Por un lado, asistimos a una escalada de barreras comerciales. Como medida de socorro, gobiernos de los cinco continentes han impuesto restricciones a la salida de sus productos agrícolas para evitar la fuga de alimentos. Sin embargo, los economistas liberales alertan del riesgo de adoptar este tipo de medidas proteccionistas, que a su juicio no hacen más que empeorar la situación. Al retirar del mercado global enormes cantidades de comida se reduce la oferta, contribuyendo así a que los precios se disparen aún más. “Si restringimos el comercio, estaremos contribuyendo a crear más escasez de alimentos de la ya existente”, alertaba el comisario europeo de Comercio, Peter Mandelson.

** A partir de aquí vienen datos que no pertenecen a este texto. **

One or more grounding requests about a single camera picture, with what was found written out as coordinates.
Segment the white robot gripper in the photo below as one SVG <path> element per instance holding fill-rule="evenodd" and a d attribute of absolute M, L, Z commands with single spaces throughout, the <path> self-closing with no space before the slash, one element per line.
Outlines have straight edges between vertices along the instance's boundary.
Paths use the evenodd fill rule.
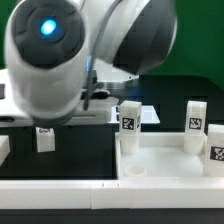
<path fill-rule="evenodd" d="M 105 99 L 91 99 L 87 110 L 83 109 L 83 101 L 81 101 L 71 117 L 65 116 L 53 120 L 31 118 L 19 109 L 13 100 L 8 70 L 0 70 L 0 127 L 55 128 L 63 125 L 105 124 L 111 121 L 112 108 L 117 104 L 117 98 L 107 96 Z"/>

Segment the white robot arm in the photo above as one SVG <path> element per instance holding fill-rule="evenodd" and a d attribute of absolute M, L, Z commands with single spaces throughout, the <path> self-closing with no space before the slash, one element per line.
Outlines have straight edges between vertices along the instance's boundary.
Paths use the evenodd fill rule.
<path fill-rule="evenodd" d="M 0 127 L 104 124 L 105 90 L 168 57 L 175 0 L 18 0 L 6 25 Z"/>

Y por otra parte, europeos y estadounidenses parecen poco dispuestos a introducir cambios drásticos en sus políticas agrícolas. A finales de abril, el ministro de Agricultura alemán, Horst Seehofer, ya dejó claro que se alinearía con Francia en su oposición al recorte de ayudas al campo en la Unión Europea. Francia, la gran defensora de la Política Agrícola Común (PAC), asume este verano la presidencia semestral de la UE, y no se espera que reduzca un ápice el incondicional apoyo a los agricultores del Viejo Continente.

 

 

¿Algo más?
Con Outgrowing the Earth (Norton&Co., Nueva York, 2005), el veterano ecologista estadounidense y gran ideólogo del desarrollo sostenible, Lester Brown, predijo hace ya dos años los problemas que amenazaban la seguridad alimentaria mundial. Biofuels for Transport: Global Potential and Implications for Energy and Agriculture (Earthscan, Londres, 2007), del Worldwatch Institute, es una suerte de biblia de los biocombustibles, que analiza las implicaciones ambientales, socioeconómicas y políticas de la fuente de energía más de moda a un lado y otro del Atlántico. La página de International Food Policy Research Institute (IFPRI) es probablemente la que ofrece los mejores análisis sobre el tema: www.ifpri.org. La Organización de Naciones Unidas para la Agricultura y la Alimentación (FAO) publica en su web, www.fao.org, un seguimiento de la evolución de los precios, la demanda y las reservas de cereales y otros productos agrícolas.